When Kenny Mosley got the opportunity to open a YMCA in southeast Fort Worth’s Renaissance Heights neighborhood in 2018, he couldn’t say no. 

“To bring (a YMCA) into a community that was exactly like the one that I grew up in was really just a fantastic opportunity,” Mosley said.

Before moving to Fort Worth to become director of the YMCA of Metropolitan Fort Worth, Mosley had established himself as a champion of the YMCA in his hometown of Indianapolis. There, he served as the senior director of membership and wellness at the Greater Indianapolis YMCA.

While serving in that role, he helped develop national programming around subjects such as chronic disease prevention and the social determinants of health in his neighborhood in inner-city Indianapolis. 

He soon learned about a national neighborhood revitalization model called purpose-built communities, he said. The model focuses on increasing racial equity and economic mobility by focusing on mixed income housing, community wellness and education. 

Now, Mosley, 35, is bringing what he learned to the Renaissance Heights Foundation, where he works as the executive director. 
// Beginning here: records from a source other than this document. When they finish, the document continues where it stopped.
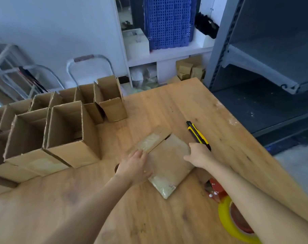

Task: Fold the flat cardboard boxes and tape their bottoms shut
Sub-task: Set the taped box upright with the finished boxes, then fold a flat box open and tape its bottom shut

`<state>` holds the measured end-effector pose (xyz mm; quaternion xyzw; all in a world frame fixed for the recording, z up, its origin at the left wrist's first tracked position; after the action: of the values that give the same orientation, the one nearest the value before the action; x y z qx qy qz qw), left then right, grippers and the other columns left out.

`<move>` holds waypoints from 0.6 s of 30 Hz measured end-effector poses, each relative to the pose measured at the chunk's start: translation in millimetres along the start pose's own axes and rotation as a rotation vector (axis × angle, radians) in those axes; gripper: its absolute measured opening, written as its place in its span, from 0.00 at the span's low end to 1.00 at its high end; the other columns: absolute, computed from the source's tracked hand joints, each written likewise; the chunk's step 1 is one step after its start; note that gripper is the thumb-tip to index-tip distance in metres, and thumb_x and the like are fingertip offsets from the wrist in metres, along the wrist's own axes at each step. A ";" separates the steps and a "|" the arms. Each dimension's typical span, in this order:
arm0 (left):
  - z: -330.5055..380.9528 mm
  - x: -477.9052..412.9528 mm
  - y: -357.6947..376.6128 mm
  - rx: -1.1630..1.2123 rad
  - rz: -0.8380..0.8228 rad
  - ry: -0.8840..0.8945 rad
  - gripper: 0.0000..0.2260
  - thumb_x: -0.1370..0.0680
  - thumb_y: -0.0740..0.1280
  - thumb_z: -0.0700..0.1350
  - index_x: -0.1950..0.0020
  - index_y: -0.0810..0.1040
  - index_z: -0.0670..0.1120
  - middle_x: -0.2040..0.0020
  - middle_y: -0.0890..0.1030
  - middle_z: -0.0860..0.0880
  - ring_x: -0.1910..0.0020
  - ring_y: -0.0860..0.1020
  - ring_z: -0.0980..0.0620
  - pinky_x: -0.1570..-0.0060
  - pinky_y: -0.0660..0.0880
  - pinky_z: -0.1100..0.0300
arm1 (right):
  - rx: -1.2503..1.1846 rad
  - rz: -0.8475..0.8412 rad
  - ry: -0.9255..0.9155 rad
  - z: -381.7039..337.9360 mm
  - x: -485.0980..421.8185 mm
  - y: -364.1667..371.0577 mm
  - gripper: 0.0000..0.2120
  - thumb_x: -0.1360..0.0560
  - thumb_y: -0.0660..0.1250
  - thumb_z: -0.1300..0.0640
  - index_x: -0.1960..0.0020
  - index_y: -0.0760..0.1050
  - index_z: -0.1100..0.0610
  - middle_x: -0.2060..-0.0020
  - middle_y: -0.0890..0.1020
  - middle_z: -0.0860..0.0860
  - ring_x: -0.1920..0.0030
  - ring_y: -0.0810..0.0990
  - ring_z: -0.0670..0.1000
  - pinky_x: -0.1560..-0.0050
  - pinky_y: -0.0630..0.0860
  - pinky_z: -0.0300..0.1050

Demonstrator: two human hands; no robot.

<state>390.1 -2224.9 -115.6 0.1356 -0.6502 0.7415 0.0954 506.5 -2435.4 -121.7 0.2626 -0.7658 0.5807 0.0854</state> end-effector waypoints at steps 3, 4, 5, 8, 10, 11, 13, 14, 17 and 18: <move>1.0 1.3 3.6 0.013 -0.013 -0.015 0.31 0.24 0.63 0.61 0.25 0.60 0.49 0.26 0.62 0.50 0.26 0.59 0.49 0.33 0.67 0.53 | -0.037 0.000 0.012 -2.4 -3.7 3.4 0.09 0.28 0.70 0.57 0.54 0.73 0.61 0.53 0.80 0.56 0.50 0.79 0.57 0.58 0.76 0.48; 0.8 2.8 4.4 0.018 -0.010 -0.019 0.31 0.24 0.63 0.61 0.26 0.60 0.49 0.26 0.62 0.51 0.26 0.59 0.50 0.34 0.68 0.53 | -0.042 0.018 0.013 -4.0 -3.6 3.4 0.08 0.28 0.70 0.59 0.56 0.73 0.61 0.54 0.80 0.56 0.51 0.79 0.57 0.60 0.74 0.47; 0.3 4.7 5.3 0.022 -0.001 -0.023 0.31 0.24 0.63 0.62 0.27 0.61 0.50 0.27 0.62 0.51 0.27 0.60 0.50 0.35 0.69 0.54 | -0.052 0.047 0.006 -6.6 -3.2 2.7 0.07 0.28 0.69 0.59 0.56 0.74 0.62 0.56 0.80 0.56 0.53 0.79 0.57 0.62 0.73 0.48; 0.4 14.2 4.1 0.023 0.036 -0.059 0.30 0.25 0.62 0.63 0.28 0.62 0.50 0.27 0.63 0.52 0.27 0.60 0.50 0.35 0.69 0.53 | -0.210 0.142 -0.062 -17.8 4.2 -4.4 0.14 0.24 0.65 0.55 0.57 0.76 0.67 0.62 0.78 0.58 0.62 0.73 0.56 0.66 0.63 0.47; 2.6 24.1 0.1 0.003 0.047 -0.084 0.31 0.24 0.62 0.62 0.26 0.60 0.49 0.25 0.61 0.51 0.26 0.59 0.49 0.33 0.66 0.53 | -0.283 0.198 -0.111 -24.7 12.5 -11.4 0.13 0.23 0.64 0.55 0.59 0.75 0.65 0.64 0.77 0.58 0.63 0.73 0.57 0.66 0.63 0.48; 4.1 30.1 -2.9 -0.009 0.055 -0.096 0.32 0.23 0.62 0.62 0.24 0.58 0.49 0.24 0.60 0.50 0.25 0.57 0.49 0.31 0.63 0.53 | -0.285 0.215 -0.139 -28.2 17.9 -15.4 0.10 0.24 0.63 0.57 0.60 0.74 0.62 0.66 0.76 0.55 0.63 0.74 0.57 0.66 0.65 0.49; 8.0 45.0 -10.7 -0.016 0.091 -0.128 0.33 0.23 0.62 0.61 0.23 0.56 0.49 0.23 0.58 0.49 0.24 0.55 0.49 0.28 0.59 0.54 | -0.278 0.236 -0.209 -36.1 31.7 -25.2 0.05 0.24 0.63 0.59 0.59 0.73 0.55 0.67 0.75 0.49 0.62 0.76 0.56 0.65 0.71 0.51; 10.9 54.3 -15.0 -0.010 0.118 -0.147 0.33 0.23 0.61 0.61 0.22 0.56 0.49 0.23 0.58 0.49 0.24 0.55 0.49 0.28 0.58 0.54 | -0.283 0.244 -0.256 -40.4 40.3 -30.6 0.04 0.24 0.62 0.61 0.56 0.75 0.54 0.65 0.76 0.48 0.60 0.77 0.56 0.63 0.72 0.51; 20.2 87.1 -24.4 0.030 0.234 -0.197 0.31 0.24 0.59 0.64 0.26 0.62 0.49 0.26 0.65 0.50 0.26 0.60 0.50 0.29 0.61 0.55 | -0.273 0.257 -0.403 -50.9 68.9 -42.1 0.10 0.22 0.62 0.62 0.43 0.76 0.56 0.53 0.80 0.51 0.53 0.78 0.55 0.62 0.69 0.44; 23.1 99.2 -26.6 0.039 0.272 -0.207 0.31 0.25 0.59 0.65 0.26 0.63 0.50 0.27 0.66 0.51 0.27 0.61 0.51 0.29 0.62 0.56 | -0.241 0.266 -0.459 -53.3 79.5 -43.2 0.10 0.22 0.62 0.61 0.42 0.75 0.55 0.53 0.80 0.50 0.51 0.78 0.54 0.64 0.67 0.39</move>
<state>306.6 -2247.6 -55.6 0.1239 -0.6543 0.7421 -0.0758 451.4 -2417.8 -34.0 0.2722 -0.8563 0.4172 -0.1363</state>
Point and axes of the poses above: each hand's wrist, its own x-axis away from the middle knuckle, its own y-axis out of the palm, z = x × y, the point moved 1 cm from there along -x, towards the middle knuckle
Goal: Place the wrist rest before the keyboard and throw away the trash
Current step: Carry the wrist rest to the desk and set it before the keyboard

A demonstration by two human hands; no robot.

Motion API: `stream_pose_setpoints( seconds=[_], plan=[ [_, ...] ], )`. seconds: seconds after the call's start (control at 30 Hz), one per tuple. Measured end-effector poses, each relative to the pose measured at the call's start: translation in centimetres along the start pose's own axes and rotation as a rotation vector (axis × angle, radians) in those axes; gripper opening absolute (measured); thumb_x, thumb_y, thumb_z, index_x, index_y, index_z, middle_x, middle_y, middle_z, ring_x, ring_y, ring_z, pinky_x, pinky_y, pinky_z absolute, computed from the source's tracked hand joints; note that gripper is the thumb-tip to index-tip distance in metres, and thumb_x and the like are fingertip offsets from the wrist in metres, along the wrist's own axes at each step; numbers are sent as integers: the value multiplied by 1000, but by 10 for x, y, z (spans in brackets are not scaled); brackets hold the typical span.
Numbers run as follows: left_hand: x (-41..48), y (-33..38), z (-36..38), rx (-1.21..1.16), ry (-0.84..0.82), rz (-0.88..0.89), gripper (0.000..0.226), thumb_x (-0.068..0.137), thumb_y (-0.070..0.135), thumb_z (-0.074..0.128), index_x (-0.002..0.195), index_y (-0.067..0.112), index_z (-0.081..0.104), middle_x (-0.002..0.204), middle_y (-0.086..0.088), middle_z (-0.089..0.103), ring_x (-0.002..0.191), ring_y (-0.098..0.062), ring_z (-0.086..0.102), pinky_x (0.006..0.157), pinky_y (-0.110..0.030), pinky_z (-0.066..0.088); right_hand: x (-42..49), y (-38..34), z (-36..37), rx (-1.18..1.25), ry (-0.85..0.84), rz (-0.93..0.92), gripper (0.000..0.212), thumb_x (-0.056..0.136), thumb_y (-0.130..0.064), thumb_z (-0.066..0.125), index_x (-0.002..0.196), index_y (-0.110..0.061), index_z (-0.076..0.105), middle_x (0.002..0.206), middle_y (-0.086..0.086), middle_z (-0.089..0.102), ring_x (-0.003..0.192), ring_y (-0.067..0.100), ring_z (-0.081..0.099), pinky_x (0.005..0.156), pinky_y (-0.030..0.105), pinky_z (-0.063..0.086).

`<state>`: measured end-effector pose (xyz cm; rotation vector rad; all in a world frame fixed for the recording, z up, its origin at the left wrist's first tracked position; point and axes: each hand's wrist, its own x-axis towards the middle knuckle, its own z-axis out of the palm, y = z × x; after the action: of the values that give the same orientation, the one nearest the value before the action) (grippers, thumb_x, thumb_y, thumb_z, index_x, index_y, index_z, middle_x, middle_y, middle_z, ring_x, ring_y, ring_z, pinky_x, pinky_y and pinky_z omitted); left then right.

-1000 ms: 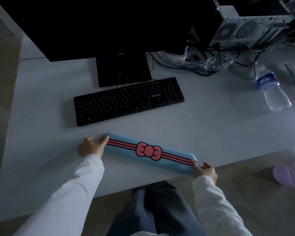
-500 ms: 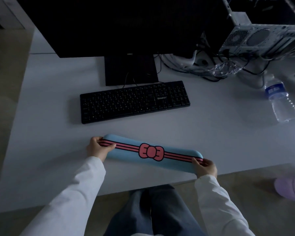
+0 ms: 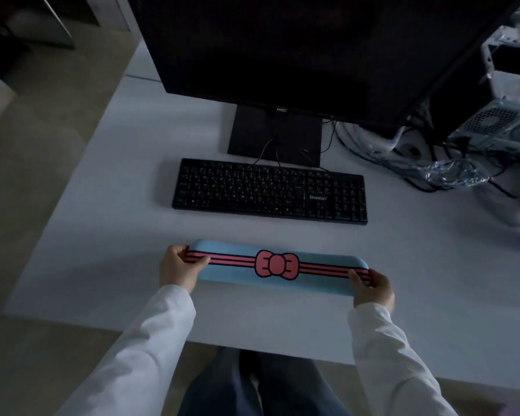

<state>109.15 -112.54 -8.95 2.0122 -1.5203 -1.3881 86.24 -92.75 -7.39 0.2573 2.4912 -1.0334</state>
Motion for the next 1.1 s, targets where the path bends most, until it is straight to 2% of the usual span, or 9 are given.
stream_pose_setpoints(
  seconds=[0.17,0.27,0.43,0.5,0.6,0.73,0.87,0.97,1.1],
  plan=[
    [1,2,8,73,86,29,48,70,14,75,112,-3,58,112,-24,65,109,-37,60,95,-41,44,11,1,2,-96,0,-39,45,80,-23,65,119,-4,58,121,22,62,112,38,56,96,36,41],
    [-5,9,10,262,261,129,41,77,17,69,112,-3,60,115,-26,63,117,-40,49,99,-39,30,10,5,3,-169,121,-73,50,81,-27,62,126,-6,53,131,27,50,123,41,40,104,38,28],
    [-28,15,41,295,232,540,31,82,18,58,105,-2,64,116,-26,64,112,-42,57,98,-32,34,-7,7,27,-296,153,-623,56,82,-34,39,120,4,57,129,28,55,122,44,48,104,45,36],
    [-39,14,68,370,79,706,37,84,24,49,110,2,64,124,-24,62,121,-34,52,103,-37,36,-21,6,47,-354,41,-859,52,87,-33,37,127,-1,51,136,21,52,133,27,35,113,31,23],
    [-48,8,104,545,-89,911,40,90,26,40,124,11,55,135,-12,58,132,-21,37,112,-27,15,-36,12,81,-420,-165,-1119,53,96,-41,19,132,-8,39,141,10,43,143,4,6,114,24,9],
    [-32,-12,121,838,-68,1007,46,83,23,41,124,10,59,129,-5,63,120,-23,60,111,-29,10,-20,31,105,-593,-193,-1181,63,95,-46,8,133,-8,40,138,7,49,145,3,-10,114,27,11],
    [-19,-22,117,866,55,1056,49,97,28,21,127,13,57,133,-3,61,130,-18,46,112,-32,15,-9,41,101,-659,-113,-1267,64,94,-46,7,141,-12,34,139,7,50,145,4,-9,114,26,13],
    [-13,-26,107,842,115,1027,49,96,29,23,131,14,53,135,-3,59,131,-15,36,113,-31,14,-3,42,96,-684,-46,-1197,62,95,-43,5,140,-12,34,139,6,51,145,3,-8,114,24,10],
    [-2,-32,87,818,150,993,51,97,31,17,135,13,46,138,-4,55,132,-15,33,114,-30,10,3,41,83,-729,-6,-1102,55,96,-36,6,134,-9,35,139,5,49,143,8,12,114,24,7]
  ],
)
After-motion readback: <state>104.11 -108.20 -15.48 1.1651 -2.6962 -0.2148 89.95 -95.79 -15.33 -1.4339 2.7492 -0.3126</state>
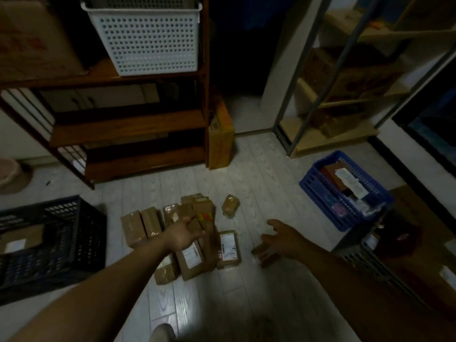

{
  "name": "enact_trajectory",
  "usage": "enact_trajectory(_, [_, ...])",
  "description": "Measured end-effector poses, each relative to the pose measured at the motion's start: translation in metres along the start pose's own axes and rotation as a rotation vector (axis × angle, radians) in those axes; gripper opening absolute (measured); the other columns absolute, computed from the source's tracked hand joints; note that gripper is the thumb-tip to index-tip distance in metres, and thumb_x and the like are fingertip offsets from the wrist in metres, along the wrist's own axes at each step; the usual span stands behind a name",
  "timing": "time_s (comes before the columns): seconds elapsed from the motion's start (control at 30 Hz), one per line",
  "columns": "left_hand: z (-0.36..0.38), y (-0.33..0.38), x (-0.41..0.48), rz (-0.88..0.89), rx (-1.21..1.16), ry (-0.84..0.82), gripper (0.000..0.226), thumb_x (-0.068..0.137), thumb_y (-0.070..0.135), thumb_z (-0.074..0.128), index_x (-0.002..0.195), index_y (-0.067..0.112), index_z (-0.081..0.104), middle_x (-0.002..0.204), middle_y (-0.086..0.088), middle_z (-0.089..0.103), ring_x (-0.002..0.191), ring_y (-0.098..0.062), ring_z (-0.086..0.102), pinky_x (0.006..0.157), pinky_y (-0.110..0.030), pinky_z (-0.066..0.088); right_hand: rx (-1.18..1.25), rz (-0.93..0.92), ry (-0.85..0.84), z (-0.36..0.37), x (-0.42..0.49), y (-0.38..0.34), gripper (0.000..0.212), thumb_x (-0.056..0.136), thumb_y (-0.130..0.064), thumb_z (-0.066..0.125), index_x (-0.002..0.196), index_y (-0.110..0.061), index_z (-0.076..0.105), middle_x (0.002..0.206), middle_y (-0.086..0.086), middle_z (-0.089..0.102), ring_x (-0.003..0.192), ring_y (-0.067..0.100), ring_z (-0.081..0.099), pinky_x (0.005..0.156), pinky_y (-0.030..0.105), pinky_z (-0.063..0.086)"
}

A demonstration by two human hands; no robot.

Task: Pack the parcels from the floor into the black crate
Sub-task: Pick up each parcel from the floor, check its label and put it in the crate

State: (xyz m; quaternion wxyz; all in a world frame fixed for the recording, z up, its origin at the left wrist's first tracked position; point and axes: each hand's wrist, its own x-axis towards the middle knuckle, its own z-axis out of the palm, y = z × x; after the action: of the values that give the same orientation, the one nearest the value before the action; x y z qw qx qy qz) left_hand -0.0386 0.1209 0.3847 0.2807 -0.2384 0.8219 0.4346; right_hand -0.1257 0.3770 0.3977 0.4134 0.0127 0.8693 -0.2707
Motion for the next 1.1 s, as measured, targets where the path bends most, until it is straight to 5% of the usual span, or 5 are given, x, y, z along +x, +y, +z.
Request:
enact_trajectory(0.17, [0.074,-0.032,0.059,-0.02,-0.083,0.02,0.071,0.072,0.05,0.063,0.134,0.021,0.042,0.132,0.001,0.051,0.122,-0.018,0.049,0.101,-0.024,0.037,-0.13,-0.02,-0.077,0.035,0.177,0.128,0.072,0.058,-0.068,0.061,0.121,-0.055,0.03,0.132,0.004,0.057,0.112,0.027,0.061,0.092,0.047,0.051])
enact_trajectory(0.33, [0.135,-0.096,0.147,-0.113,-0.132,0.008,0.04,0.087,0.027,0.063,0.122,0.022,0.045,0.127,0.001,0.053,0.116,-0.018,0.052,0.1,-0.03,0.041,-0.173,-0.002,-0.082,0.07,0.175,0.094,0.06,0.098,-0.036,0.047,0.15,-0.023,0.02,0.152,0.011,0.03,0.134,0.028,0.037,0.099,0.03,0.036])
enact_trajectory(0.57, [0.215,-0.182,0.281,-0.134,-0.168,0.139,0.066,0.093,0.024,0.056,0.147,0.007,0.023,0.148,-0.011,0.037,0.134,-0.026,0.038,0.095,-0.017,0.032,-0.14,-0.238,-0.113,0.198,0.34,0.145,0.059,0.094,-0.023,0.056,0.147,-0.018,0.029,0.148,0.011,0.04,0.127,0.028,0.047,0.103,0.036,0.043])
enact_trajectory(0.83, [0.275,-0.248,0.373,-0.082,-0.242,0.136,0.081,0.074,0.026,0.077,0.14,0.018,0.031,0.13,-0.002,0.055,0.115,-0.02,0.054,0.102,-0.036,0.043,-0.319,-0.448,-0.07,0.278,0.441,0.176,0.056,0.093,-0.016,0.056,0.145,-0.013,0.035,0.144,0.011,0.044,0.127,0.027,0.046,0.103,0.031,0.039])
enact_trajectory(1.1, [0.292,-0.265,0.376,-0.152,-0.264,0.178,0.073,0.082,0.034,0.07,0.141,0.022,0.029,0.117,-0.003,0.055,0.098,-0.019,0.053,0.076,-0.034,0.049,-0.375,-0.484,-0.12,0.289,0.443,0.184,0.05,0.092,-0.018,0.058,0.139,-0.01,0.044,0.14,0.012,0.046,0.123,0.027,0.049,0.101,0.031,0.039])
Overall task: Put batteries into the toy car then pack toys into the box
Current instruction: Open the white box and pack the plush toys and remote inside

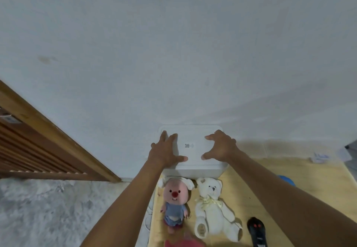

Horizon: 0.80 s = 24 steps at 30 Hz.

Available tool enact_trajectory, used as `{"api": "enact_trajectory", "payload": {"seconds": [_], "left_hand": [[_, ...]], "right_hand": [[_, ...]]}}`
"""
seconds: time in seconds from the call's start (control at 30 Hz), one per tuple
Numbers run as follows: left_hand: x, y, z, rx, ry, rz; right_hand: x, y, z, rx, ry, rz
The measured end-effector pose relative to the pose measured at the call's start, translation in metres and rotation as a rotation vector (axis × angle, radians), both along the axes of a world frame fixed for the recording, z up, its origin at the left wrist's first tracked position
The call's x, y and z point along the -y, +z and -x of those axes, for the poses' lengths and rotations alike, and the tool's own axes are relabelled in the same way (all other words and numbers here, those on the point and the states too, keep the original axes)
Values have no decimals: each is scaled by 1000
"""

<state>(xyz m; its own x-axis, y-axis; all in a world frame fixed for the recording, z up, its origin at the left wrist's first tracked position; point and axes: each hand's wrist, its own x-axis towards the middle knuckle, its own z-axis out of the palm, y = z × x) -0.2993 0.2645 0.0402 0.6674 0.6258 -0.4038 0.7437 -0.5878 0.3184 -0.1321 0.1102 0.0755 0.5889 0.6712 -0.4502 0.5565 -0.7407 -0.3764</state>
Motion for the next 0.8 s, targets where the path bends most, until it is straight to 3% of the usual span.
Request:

The Renaissance Heights Foundation is an independent nonprofit organization that is dedicated to revitalizing the neighborhood. Mosley’s job is coordinating with all the partner organizations, including the YMCA, ACH Child and Family services and housing developers Columbia Residential and Housing Channel to ensure the development efforts run smoothly. His work ensures partner organizations don’t operate in silos and work collaboratively.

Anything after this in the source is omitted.